Demografischer Deckel versus Wirtschaftsbedarf
Im Zentrum der Auseinandersetzung um die 10-Millionen-Initiative standen die St. Galler Vertreter Mike Egger (SVP) und Benedikt Würth (Mitte). Egger argumentierte mit dem Erhalt der Souveränität und der Stabilität der Sozialwerke. Er warnte vor den Folgen eines ungebremsten Bevölkerungswachstums, das von Dichtestress über steigende Wohnkosten bis hin zu einer Überlastung der Infrastruktur reiche.
Würth hielt dem entgegen, dass ein Bevölkerungsdeckel die anstehenden Probleme nicht löse, sondern der Wirtschaft neue Hürden aufbaue. Er kritisierte, dass die Befürworter die ökonomischen Konsequenzen ausblenden, insbesondere den Mangel an Arbeitskräften in strukturschwachen und ländlichen Regionen.
Der Streit um die AHV-Finanzierung
Die Debatte verschärfte sich an der Frage des Rentenalters. Würth sprach von einem «Elefanten im Raum». Wer das Bevölkerungswachstum begrenze und der Wirtschaft Arbeitskräfte entziehe, müsse die Konsequenzen für die AHV benennen. Bei einem Näherkommen an den Deckel sei die Frage einer Anhebung des Rentenalters unausweichlich, angesichts einer alternden Gesellschaft bis 2050.
Egger wies diese Logik als «Riesen-Märchen» zurück. Die AHV über stetige Zuwanderung zu stabilisieren, gleiche einem Schneeballprinzip. Die Zugewanderten würden später selbst Renten beziehen und erneut Erwerbstätige erfordern. Zudem verwies er auf die kürzere Beitragsdauer vieler Zugewanderter, die häufiger auf Ergänzungsleistungen angewiesen seien. Mehr Zuwanderung verschiebe das Problem lediglich in die Zukunft.

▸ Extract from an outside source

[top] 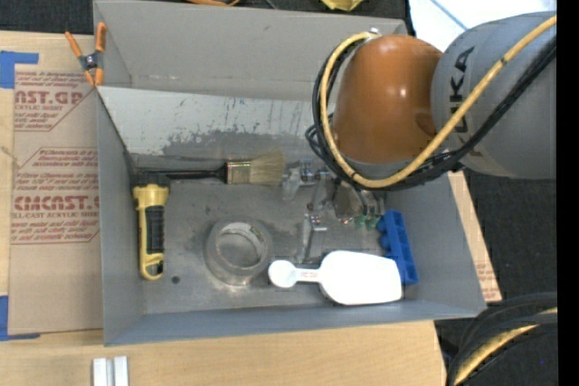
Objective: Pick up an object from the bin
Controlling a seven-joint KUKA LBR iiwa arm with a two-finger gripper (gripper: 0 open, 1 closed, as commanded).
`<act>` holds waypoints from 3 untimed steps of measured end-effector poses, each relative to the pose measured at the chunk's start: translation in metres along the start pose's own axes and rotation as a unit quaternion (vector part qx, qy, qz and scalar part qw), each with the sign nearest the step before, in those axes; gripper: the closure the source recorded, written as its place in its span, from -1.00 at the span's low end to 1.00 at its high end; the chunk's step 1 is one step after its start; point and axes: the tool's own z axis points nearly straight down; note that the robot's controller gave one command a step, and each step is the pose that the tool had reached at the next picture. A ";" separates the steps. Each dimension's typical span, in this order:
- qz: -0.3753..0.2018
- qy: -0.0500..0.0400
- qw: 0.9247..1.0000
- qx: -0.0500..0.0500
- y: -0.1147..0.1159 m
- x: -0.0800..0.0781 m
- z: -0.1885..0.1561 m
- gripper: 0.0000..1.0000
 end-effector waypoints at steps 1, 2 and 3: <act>-0.110 0.002 0.994 0.001 -0.056 0.017 0.060 -1.00; -0.114 -0.002 0.994 0.000 -0.072 0.019 0.048 -1.00; -0.214 0.001 0.977 -0.001 -0.096 -0.028 0.113 1.00</act>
Offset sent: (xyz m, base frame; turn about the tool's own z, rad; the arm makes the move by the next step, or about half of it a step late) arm -0.0192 -0.0722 -0.0482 -0.2290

Zivildienstgesetz: Stärkung der Armee oder Schwächung des Zivilwesens?
Das zweite Duell drehte sich um die institutionelle Balance zwischen Armee und Zivildienst. FDP-Ständerat Josef Dittli (UR) verteidigte die Vorlage als notwendige funktionale Korrektur. Es gelte, die Glaubwürdigkeit der Armee zu erhalten, da viele Zivildienstleistende ohne echten Gewissenskonflikt den Weg in den Zivildienst wählten.
SP-Nationalrätin Priska Seiler Graf (ZH) sah darin eine Schwächung des Zivildienstes. Sie warnte vor einem massiven Abbau von wichtigen Zivildienstleistungen in Pflegeheimen, Spitälern, Schulen und in der Landwirtschaft. Diese Einschnitte würden die gesellschaftliche Solidarität gefährden.
Entscheidung liegt beim Souverän
Gemäss den jüngsten Umfragen befindet sich die 10-Millionen-Initiative knapp im Nein-Lager, während das Zivildienstgesetz ein Kopf-an-Kopf-Rennen liefert. Für beide Lager zählt am 14. Juni jede Stimme. Der Urnengang wird zeigen, ob die Wählerschaft einer Begrenzung der Zuwanderung oder den Bedenken der Wirtschaft den Vorrang gibt und wie sie das Verhältnis zwischen wehrhafter Institution und zivilem Dienstleistungsbeitrag ordnet.